**EXERCISE OBJECTIVE:**
Please report how many lines in these records contain the string "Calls", and give nothing besides the number.

PROVIDED ENTRIES Start Marker

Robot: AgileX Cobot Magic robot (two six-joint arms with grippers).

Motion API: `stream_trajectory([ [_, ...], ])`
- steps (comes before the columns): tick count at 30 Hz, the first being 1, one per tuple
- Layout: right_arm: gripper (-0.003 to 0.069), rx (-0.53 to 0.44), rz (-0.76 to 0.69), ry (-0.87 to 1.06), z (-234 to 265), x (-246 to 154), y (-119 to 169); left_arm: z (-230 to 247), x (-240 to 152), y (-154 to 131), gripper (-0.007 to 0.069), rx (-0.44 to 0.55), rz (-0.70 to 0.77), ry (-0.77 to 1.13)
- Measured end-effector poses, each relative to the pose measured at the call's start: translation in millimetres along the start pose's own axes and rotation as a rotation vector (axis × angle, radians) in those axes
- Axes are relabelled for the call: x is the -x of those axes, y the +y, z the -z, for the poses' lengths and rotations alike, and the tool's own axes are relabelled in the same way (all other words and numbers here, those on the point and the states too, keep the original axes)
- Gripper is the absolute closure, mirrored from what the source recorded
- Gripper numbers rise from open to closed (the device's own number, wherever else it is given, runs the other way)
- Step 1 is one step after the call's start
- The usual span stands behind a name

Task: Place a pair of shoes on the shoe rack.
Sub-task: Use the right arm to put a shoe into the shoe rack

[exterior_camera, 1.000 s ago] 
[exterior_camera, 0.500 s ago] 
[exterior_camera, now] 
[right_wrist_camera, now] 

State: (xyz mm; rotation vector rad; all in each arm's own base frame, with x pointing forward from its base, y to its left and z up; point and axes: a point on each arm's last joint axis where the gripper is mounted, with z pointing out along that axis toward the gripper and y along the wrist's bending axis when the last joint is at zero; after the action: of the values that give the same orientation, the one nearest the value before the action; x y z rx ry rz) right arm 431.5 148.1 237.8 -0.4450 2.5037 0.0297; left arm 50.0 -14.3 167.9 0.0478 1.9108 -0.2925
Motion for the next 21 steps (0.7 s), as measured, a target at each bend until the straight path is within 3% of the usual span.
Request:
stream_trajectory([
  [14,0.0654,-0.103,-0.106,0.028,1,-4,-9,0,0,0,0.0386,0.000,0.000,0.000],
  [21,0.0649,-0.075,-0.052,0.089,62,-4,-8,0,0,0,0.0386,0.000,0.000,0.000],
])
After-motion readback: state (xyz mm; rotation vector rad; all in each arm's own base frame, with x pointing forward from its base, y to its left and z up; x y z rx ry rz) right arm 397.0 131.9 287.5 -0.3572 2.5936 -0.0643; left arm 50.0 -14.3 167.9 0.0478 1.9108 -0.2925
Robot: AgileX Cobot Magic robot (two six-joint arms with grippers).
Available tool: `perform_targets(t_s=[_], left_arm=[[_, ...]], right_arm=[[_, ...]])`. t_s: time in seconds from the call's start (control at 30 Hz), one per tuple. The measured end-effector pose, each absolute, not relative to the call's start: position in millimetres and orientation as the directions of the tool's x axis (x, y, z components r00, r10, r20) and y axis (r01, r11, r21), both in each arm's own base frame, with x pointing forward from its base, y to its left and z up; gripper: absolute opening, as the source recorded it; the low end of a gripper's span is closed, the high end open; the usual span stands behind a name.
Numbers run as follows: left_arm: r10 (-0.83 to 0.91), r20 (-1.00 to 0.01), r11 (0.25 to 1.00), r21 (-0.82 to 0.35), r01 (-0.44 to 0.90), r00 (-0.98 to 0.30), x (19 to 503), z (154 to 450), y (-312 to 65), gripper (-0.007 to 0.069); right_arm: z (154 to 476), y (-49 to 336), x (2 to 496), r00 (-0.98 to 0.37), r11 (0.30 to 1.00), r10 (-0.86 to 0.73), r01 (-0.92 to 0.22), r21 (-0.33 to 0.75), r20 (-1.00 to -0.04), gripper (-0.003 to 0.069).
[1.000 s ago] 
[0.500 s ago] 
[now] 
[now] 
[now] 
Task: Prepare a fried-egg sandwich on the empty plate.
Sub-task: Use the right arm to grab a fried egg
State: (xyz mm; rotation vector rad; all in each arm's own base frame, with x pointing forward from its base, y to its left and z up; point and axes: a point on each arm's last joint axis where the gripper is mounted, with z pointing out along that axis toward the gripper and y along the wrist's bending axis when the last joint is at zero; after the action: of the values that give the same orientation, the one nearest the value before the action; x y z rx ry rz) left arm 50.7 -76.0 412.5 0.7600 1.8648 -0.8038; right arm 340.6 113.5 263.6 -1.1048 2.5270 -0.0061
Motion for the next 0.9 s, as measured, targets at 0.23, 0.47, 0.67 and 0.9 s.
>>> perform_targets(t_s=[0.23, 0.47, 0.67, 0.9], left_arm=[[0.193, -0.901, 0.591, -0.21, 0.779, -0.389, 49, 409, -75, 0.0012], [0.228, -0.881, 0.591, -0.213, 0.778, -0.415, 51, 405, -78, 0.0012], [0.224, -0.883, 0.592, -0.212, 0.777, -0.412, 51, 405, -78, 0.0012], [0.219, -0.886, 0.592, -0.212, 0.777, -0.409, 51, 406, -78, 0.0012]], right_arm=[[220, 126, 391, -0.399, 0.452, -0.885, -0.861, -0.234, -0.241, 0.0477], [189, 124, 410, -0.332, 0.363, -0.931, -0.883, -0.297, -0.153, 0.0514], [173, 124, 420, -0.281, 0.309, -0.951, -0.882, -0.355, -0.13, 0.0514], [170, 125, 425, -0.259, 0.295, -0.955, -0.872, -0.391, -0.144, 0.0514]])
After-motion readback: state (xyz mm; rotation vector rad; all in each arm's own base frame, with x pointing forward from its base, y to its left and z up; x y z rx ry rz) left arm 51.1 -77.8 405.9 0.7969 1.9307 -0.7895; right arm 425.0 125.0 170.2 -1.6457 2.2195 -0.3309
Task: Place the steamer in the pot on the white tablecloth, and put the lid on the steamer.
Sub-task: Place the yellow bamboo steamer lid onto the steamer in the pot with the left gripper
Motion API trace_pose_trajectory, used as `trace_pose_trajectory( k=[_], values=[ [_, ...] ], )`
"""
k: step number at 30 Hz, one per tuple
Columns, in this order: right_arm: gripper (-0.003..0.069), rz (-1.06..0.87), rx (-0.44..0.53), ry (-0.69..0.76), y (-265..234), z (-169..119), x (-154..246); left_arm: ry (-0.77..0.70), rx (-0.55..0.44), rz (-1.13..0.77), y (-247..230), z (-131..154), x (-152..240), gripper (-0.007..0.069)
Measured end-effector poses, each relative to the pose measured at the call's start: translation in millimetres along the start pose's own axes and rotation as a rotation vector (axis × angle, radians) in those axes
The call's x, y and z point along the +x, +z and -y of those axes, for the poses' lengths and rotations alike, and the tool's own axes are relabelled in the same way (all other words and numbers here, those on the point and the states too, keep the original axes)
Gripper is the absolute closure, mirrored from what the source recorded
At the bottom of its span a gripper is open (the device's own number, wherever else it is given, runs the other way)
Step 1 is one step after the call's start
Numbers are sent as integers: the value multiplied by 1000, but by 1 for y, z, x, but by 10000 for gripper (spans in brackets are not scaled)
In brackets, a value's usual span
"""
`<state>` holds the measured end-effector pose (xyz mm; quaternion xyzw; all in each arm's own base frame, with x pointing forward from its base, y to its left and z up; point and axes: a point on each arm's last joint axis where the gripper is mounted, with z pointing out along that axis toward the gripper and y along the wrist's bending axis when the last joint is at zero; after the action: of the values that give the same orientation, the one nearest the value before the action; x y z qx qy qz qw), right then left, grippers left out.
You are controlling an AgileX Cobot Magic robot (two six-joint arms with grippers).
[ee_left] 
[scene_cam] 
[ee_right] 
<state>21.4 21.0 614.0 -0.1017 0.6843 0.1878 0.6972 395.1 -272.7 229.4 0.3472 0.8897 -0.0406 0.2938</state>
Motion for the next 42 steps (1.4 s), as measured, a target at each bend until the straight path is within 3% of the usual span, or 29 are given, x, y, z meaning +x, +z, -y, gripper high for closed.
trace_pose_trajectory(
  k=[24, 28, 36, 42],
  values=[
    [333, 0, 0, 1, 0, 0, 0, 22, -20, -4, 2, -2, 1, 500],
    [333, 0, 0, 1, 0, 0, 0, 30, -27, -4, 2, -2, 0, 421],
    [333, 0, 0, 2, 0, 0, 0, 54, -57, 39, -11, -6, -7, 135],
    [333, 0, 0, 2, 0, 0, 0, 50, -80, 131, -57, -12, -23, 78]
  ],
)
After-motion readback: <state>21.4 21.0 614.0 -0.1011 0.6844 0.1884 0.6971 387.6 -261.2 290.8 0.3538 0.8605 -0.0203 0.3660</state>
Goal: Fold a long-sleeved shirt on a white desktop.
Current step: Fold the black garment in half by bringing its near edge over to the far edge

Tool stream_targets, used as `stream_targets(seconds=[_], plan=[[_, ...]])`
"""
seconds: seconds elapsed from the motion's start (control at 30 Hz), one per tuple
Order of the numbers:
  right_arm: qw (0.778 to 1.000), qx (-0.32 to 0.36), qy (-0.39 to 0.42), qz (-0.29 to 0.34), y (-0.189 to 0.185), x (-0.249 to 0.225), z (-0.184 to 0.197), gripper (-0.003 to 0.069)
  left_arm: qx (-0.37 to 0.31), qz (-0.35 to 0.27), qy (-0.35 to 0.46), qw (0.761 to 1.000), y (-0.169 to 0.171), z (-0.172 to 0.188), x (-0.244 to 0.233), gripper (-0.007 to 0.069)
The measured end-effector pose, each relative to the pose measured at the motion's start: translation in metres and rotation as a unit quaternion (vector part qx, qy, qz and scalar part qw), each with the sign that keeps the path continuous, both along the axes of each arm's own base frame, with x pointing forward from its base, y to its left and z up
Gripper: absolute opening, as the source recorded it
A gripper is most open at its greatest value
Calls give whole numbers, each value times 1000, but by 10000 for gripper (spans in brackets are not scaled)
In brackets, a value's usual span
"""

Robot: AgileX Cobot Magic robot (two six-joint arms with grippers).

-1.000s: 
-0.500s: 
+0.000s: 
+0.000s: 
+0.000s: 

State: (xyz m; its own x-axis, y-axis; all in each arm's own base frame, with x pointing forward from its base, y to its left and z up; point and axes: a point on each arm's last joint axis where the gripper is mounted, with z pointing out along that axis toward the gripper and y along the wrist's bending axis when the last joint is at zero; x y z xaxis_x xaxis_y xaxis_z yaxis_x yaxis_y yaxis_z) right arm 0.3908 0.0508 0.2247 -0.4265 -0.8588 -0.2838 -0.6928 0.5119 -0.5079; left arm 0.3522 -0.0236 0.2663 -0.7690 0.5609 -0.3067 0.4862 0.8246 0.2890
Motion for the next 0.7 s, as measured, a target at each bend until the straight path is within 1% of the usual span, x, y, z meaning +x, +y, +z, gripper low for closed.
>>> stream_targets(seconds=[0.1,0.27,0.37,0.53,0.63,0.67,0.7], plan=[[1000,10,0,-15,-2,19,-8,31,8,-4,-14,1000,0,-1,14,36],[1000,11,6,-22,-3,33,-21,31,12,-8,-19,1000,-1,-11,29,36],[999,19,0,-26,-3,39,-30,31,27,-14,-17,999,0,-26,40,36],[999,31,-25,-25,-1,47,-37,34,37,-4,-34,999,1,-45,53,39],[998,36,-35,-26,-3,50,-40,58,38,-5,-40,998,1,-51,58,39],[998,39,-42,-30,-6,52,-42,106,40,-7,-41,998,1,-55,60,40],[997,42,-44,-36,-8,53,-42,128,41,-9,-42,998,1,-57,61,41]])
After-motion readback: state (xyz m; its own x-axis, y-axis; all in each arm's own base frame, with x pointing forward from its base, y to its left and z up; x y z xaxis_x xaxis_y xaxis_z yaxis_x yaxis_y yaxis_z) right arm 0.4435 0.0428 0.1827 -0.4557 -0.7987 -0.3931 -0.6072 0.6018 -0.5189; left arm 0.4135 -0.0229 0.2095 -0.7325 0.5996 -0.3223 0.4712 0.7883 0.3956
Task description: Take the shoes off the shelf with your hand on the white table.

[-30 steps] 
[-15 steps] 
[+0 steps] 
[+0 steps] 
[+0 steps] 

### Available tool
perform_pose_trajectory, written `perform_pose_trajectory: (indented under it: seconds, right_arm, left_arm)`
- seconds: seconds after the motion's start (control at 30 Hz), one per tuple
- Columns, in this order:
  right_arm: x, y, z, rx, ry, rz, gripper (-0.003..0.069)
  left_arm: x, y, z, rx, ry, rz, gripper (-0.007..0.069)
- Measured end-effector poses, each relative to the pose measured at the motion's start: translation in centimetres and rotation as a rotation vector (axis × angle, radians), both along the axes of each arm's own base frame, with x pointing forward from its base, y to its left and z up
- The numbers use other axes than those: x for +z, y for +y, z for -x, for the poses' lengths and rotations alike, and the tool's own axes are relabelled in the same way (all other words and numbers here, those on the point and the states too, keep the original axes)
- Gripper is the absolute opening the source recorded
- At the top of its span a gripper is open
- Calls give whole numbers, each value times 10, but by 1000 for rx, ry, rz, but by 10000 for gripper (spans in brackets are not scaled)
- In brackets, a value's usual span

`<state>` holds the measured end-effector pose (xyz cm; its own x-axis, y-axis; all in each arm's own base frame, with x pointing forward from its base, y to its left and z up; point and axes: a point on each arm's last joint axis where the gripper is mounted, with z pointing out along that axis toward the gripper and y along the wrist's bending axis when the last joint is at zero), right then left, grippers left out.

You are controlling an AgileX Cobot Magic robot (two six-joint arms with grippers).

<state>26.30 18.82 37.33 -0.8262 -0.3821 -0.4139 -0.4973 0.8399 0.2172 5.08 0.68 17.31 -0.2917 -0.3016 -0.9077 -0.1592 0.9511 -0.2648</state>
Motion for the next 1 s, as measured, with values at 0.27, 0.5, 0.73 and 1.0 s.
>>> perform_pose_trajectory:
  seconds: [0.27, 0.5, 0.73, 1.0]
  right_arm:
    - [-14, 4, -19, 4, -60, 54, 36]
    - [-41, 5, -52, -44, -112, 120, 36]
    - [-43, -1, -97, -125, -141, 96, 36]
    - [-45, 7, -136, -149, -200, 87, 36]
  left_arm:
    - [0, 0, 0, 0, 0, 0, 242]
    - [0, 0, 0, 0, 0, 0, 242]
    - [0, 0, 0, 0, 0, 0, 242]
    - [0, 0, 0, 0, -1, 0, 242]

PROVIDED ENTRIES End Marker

**RESULT OF THIS TASK:**
2